Detecting 3D landmarks on cone-beam computed tomography (CBCT) is crucial to assessing and quantifying the anatomical abnormalities in 3D cephalometric analysis. However, the current methods are time-consuming and suffer from large biases in landmark localization, leading to unreliable diagnosis results. In this work, we propose a novel Structure-Aware Long Short-Term Memory framework (SA-LSTM) for efficient and accurate 3D landmark detection. To reduce the computational burden, SA-LSTM is designed in two stages. It first locates the coarse landmarks via heatmap regression on a down-sampled CBCT volume and then progressively refines landmarks by attentive offset regression using multi-resolution cropped patches. To boost accuracy, SA-LSTM captures global-local dependence among the cropping patches via self-attention. Specifically, a novel graph attention module implicitly encodes the landmark's global structure to rationalize the predicted position. Moreover, a novel attention-gated module recursively filters irrelevant local features and maintains high-confident local predictions for aggregating the final result. Experiments conducted on an in-house dataset and a public dataset show that our method outperforms state-of-the-art methods, achieving 1.64 mm and 2.37 mm average errors, respectively. Furthermore, our method is very efficient, taking only 0.5 seconds for inferring the whole CBCT volume of resolution 768×768×576 .

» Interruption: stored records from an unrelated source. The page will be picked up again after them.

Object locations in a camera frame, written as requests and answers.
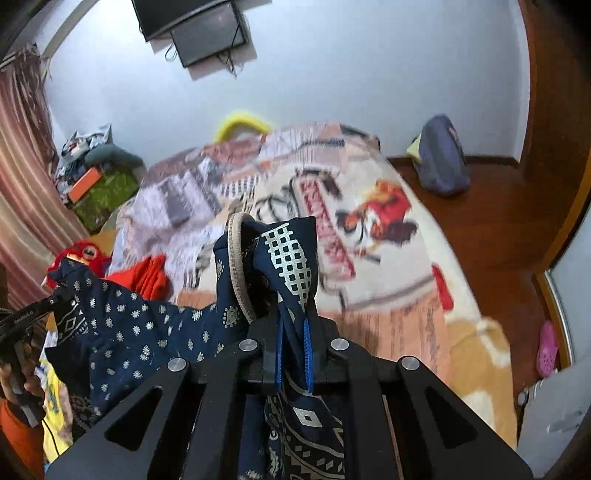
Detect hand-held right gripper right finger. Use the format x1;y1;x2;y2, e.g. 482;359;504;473
301;319;533;480

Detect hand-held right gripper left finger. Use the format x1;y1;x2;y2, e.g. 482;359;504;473
46;318;284;480

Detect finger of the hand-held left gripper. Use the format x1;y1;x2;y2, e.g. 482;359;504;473
46;288;78;315

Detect navy patterned hooded jacket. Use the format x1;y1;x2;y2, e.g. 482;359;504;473
44;213;347;480

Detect person's left hand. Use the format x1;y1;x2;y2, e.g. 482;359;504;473
0;355;47;403

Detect red plush toy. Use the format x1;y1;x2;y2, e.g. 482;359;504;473
46;239;112;289

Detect red garment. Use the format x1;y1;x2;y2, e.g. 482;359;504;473
107;254;174;303

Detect yellow garment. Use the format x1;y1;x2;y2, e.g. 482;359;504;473
39;355;75;462

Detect bed with printed blanket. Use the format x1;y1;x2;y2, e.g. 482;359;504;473
111;121;518;448

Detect striped brown curtain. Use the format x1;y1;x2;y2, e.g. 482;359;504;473
0;46;93;319

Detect orange box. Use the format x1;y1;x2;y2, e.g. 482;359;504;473
68;167;103;203

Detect pink slipper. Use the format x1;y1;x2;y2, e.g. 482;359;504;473
536;320;559;377

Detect yellow cushion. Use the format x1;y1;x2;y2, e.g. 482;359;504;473
215;109;273;141

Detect grey backpack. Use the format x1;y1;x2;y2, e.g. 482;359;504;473
416;114;472;197

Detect white sliding wardrobe door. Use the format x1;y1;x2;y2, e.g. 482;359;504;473
533;251;591;370

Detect wooden door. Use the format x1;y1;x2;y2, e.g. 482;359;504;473
518;0;591;282

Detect small black wall monitor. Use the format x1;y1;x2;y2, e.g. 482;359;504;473
170;2;252;68

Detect black wall television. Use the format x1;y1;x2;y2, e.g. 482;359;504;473
131;0;232;42

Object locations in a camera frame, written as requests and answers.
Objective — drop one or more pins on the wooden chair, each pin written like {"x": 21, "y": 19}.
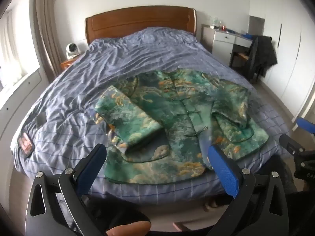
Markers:
{"x": 240, "y": 55}

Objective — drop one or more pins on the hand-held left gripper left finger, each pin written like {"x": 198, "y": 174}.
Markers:
{"x": 91, "y": 174}

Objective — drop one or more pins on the green printed jacket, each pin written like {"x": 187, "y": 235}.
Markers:
{"x": 172, "y": 125}

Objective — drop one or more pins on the bed with blue checked sheet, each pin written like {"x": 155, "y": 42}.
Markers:
{"x": 128, "y": 61}

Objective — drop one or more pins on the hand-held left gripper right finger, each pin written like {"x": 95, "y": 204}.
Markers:
{"x": 227, "y": 174}

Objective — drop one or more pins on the blue item on desk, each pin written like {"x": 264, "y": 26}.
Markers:
{"x": 248, "y": 35}

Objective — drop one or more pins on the chair with black coat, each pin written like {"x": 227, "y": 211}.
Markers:
{"x": 262, "y": 52}

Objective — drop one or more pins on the wooden nightstand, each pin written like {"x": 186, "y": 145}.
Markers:
{"x": 68, "y": 62}

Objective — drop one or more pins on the person's left hand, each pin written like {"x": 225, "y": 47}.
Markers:
{"x": 128, "y": 228}

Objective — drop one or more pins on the white wardrobe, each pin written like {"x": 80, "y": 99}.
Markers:
{"x": 288, "y": 41}

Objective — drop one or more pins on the white desk with drawer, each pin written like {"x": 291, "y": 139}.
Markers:
{"x": 226, "y": 39}

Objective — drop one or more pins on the wooden headboard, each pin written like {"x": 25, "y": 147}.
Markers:
{"x": 137, "y": 24}

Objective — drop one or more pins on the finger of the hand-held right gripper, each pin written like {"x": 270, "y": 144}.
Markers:
{"x": 292, "y": 144}
{"x": 306, "y": 125}

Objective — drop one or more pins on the window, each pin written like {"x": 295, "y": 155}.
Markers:
{"x": 11, "y": 44}

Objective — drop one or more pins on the beige curtain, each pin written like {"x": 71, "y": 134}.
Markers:
{"x": 45, "y": 24}

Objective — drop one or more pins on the red mattress label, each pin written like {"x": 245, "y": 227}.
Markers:
{"x": 25, "y": 144}

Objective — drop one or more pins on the white round fan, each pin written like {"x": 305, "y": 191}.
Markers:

在锥形束计算机断层扫描 (CBCT) 上检测 3D 地标对于评估和量化 3D 头影测量分析中的解剖学异常至关重要。然而,目前的方法既耗时又容易导致地标定位出现较大偏差,从而导致不可靠的诊断结果。在这项工作中,我们提出了一种新颖的基于结构感知长短期记忆 (SA-LSTM) 的高效准确的 3D 地标检测方法。为了降低计算负担,SA-LSTM 分为两个阶段设计。它首先通过在降采样的 CBCT 体上进行热图回归来定位粗略地标,然后通过使用多分辨率裁剪补丁的注意力偏移回归来逐步细化地标。为了提高准确性,SA-LSTM 通过自注意力来捕获裁剪补丁之间的全局-局部依赖关系。具体来说,一种新颖的图注意力模块通过隐式编码地标全局结构来合理化预测位置。此外,一种新颖的注意力门控模块递归地过滤不相关的局部特征,并保持高置信度的局部预测,以聚合最终结果。在内部数据集和公共数据集上进行的实验表明,我们的方法优于最先进的方法,分别实现了 1.64 毫米和 2.37 毫米的平均误差。此外,我们的方法非常高效,仅需 0.5 秒即可推断出分辨率为 768×768×576 的整个 CBCT 体。